Introduction We describe a case of botulism and its differentiation from acute neurological presentations. Case A 35 year-old man presented with dysphagia, subjective jaw numbness, dyspnoea and vertigo. He denied alcohol intake but had injected methamphetamines and developed symptoms shortly after. 48 hours post-injection, he was drowsy and developed a complete internal and external ophthalmoplegia, an absent gag reflex with slow tongue movements and facial diplegia with sparing of distal muscle groups.
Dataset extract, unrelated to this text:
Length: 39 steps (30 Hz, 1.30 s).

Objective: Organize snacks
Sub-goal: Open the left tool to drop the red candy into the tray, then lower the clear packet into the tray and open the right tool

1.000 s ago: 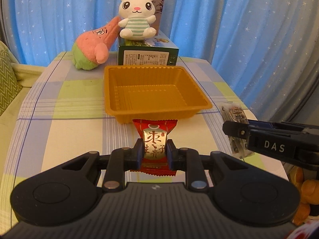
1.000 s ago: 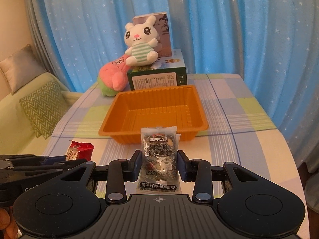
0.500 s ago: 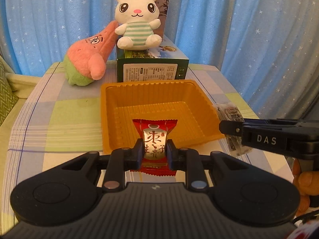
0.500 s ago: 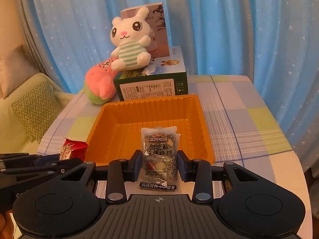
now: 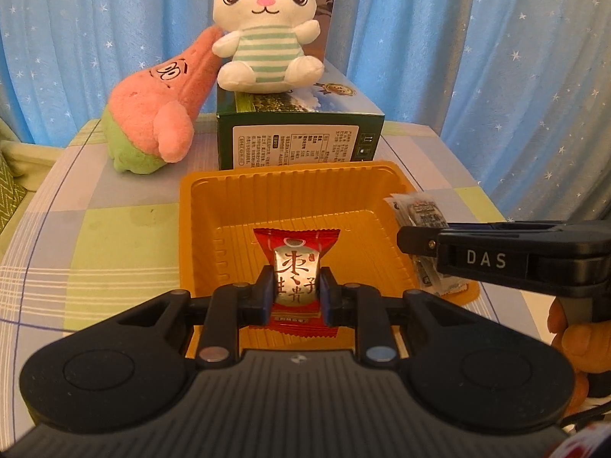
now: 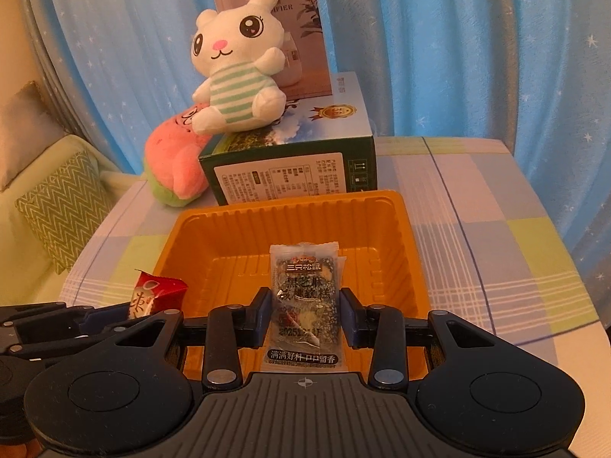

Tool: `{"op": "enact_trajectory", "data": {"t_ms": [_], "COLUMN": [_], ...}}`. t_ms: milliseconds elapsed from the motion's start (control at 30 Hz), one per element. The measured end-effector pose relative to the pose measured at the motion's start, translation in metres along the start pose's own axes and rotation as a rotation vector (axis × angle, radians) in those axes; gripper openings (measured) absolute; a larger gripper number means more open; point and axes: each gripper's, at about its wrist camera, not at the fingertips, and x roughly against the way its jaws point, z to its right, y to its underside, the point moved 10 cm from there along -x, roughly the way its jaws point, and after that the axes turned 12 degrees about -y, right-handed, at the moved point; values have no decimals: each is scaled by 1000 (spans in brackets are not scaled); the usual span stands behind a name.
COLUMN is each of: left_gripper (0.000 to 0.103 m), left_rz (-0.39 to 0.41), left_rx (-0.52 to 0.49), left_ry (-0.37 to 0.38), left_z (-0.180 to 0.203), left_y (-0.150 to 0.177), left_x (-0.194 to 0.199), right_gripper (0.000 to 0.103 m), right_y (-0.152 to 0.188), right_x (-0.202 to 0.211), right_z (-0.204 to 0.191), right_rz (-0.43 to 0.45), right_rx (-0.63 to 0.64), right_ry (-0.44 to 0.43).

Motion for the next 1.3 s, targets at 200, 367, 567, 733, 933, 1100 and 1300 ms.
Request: {"op": "enact_trajectory", "data": {"t_ms": [200, 367, 567, 733, 933, 1100, 1300], "left_gripper": [21, 22, 23, 23, 23, 23, 23], "left_rz": [-8, -1, 1, -4, -1, 6, 13], "left_rx": [8, 32, 11, 3, -1, 1, 5], "left_ry": [-5, -7, -25, -24, -24, -29, -38], "left_z": [1, -2, -5, -6, -7, -11, -16], "left_y": [-3, -8, -6, -4, -4, -7, -8], "left_x": [-19, -33, -37, -37, -34, -33, -30], "right_gripper": [38, 38, 38, 38, 38, 38, 38], "right_y": [-3, -2, -1, -2, -8, -15, -22], "right_x": [-14, -22, -25, -25, -23, -25, -30], "right_z": [9, 15, 20, 22, 20, 15, 12], "right_rz": [-6, -7, -7, -5, 6, 12, 23], "right_rx": [-23, -35, -45, -44, -39, -31, -35], "right_ry": [-2, 5, 7, 13, 11, 9, 6]}}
His reflexes were initially present but became absent five hours later. There were no sensory or cerebellar findings. Blood cultures were taken given his history of intravenous drug use. Neuroimaging did not note the presence of a posterior circulation infarct. A lumbar puncture did not demonstrate cytoalbuminological dissociation, and antibody testing for myasthenia gravis and Guillain Barre Syndrome variants were negative, although he was commenced on empirical IVIg prior to these results. He required intubation on day three of admission due to hypoxia secondary to aspiration but needed minimal ventilatory support. Neurophysiological findings were consistent with a presynaptic neuromuscular junction disorder. Blood cultures noted clostridium botulinum with detection of clostridium botulinum toxin B. Antitoxin was administered on day four of presentation with slow but gradual improvement in his neurology and he was extubated on day 16. Conclusion Acute causes of bilateral ophthalmoplegia include Wernicke’s encephalopathy, Miller-Fisher Syndrome (MFS) variant of Guillain Barre Syndrome, brainstem stroke, myasthenia gravis and botulism. Of these, only MFS and botulism will cause both internal and external ophthalmoplegia.